Dry Port Nakuru Governor Lee Kinyanjui (with red tie) has a word with members of the Maasai community when he visited Satellite area in Mai Mahiu Naivasha where the proposed Industrial park and Dry port will be located. The government has identified and gazetted the 1,000 acres where the port and the park will be located.
Image: George Murage

Poor connectivity, inefficient clearing systems and limited space for cargo verification could hamper cargo uptake at the Naivasha Inland Container Depot, shippers have warned.

This, even as importers continue to pay billion in demurrage and storage charges at Kenya Ports Authority(KPA) facilities in Mombasa and Nairobi Inland Container Depot on delayed cargo clearance, which totaled Sh3.22 billion in 2017-18.

While President Uhuru Kenyatta commissioned the Sh6.9 billion Naivasha Dry Port on December 17 last year, the depot is yet to commence operations due to lack of a linkage Meter Gauge Railway to the Suswa SGR station.

 
 

The two facilities are about 23 kilometers apart.

The dry port is also yet to be equipped with cargo handling equipment, even as importers and transporters remain in a wait-and-see mood as the government pushes for its full operationalization.

The dry port is yet to receive a single cargo close to two months since Uhuru launched it.

The Shippers Council of East Africa(SCEA), which recently visited the site, has since recommended for improved infrastructure(connectivity) and good storage tariffs if the facility is to attract business.

There is need for a good road network and availability of storage space,” SCEA chief executive Gilbert Langat told the Star in an interview.

Kenya Ports Authority(KPA) has been tasked to equip the depot and manage ground cargo handling, as it is at the Nairobi ICD.

SCEA has since called on KPA to offer longer storage periods to attract users to the facility as clearance remains among the biggest challenges facing traders.

 
 

While cargo dwells at the Port of Mombasa has reduced from an average 4.2 days in 2018, to 3.9 in 2019, and eight days from 12 days at the Nairobi Inland Container Deport, Importers continue to pay storage.

“Over 50 per cent of cargo at the ICDN pay storage because it is not cleared within the free period,” SCEA head of advocacy and membership development Agayo Ogambi told the Star.

At Mombasa, KPA gives a four-day free storage period after which, containers with domestic imports attract a fee of between $30(Sh3,025) and $90$(Sh9,076) per day, depending on the size.

Domestic exports have nine consecutive free days before they start paying between Sh2,000 and Sh3,000 per day, up to when the vessel is berthed.

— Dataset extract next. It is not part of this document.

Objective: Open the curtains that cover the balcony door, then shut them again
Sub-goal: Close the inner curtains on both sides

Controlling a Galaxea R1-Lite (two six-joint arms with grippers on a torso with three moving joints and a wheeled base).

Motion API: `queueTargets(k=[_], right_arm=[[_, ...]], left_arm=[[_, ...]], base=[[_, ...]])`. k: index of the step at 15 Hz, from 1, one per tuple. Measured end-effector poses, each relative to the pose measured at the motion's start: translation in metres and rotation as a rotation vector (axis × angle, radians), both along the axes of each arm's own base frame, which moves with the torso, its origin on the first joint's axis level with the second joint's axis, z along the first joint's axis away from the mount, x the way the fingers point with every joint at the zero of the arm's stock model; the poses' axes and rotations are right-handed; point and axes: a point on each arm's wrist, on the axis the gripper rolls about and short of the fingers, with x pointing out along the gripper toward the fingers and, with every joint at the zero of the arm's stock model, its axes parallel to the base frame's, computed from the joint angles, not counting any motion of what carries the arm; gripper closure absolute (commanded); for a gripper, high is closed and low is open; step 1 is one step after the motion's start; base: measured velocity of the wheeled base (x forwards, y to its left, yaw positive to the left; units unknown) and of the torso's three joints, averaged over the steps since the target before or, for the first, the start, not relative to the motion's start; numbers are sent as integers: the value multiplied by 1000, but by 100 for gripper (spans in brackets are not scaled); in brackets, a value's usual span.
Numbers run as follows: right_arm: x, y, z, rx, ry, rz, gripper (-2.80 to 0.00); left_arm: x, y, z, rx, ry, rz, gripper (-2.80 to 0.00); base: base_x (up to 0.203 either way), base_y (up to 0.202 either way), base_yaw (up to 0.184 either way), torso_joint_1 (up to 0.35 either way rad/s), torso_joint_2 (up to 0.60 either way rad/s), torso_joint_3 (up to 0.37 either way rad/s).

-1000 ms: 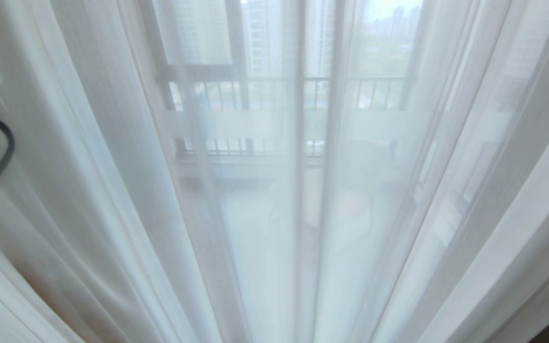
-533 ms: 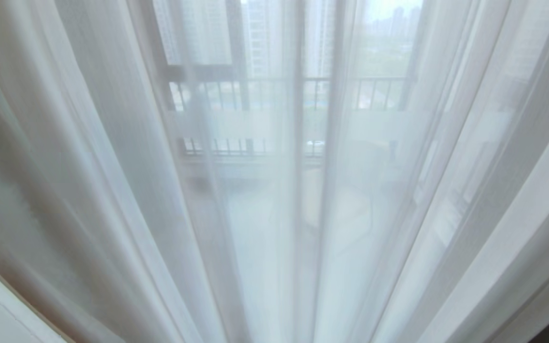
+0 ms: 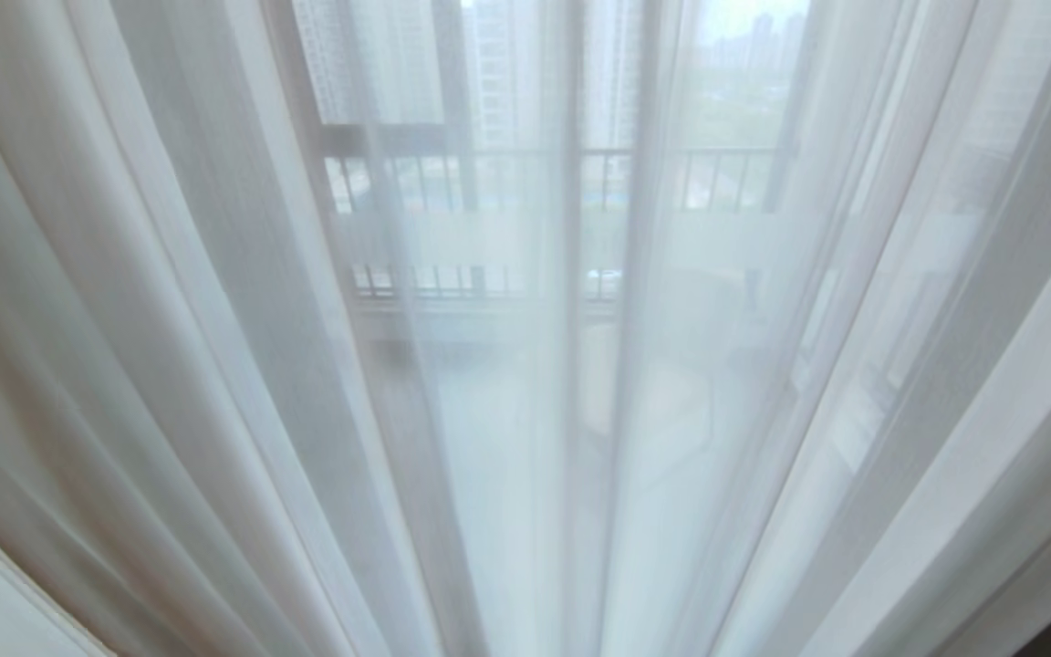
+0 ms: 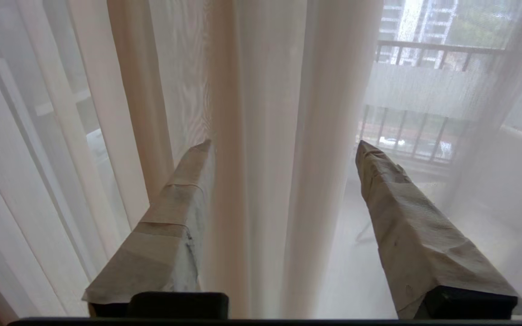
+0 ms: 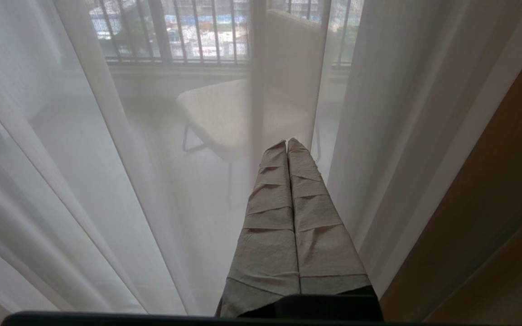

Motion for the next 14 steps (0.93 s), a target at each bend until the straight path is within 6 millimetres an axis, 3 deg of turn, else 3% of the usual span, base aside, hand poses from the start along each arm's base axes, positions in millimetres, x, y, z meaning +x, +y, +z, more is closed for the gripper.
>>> queueTargets(k=[6,14], right_arm=[[0,0,0,0,0,0,0],[0,0,0,0,0,0,0]], left_arm=[[-10,0,-9,4,-15,-29,0],[-17,-3,-50,26,52,-174,0]], base=[[0,0,0,0,0,0],[0,0,0,0,0,0]])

At the ICDN, containers attract a fee of between Sh1,600 and Sh2,400 per day depending on the size. This is after the four days free period. KPA charges, however, vary from exports, imports to empty containers.

People need a more free period. To attract shippers to Naivasha, KPA needs to come up with longer free storage time,” Langat said, noting that good terms will attract even Nairobi bound cargo.

KPA is currently assembling equipment for the dry port.

“We are currently planning to equip the facility,” KPA principal corporate communications officer Hajj Masemo told the Star.

The government is keen to use the new ICD to support realization of the planned Naivasha Industrial Park and ease cargo movement to Uganda, Rwanda, South Sudan and parts of DRC and Burundi, key destinations for transit cargo through Mombasa.

“It is our expectation that these new transport infrastructure facilities will significantly support and provide anchorage, for the development of Naivasha Industrial Park,” Uhuru said during the launch.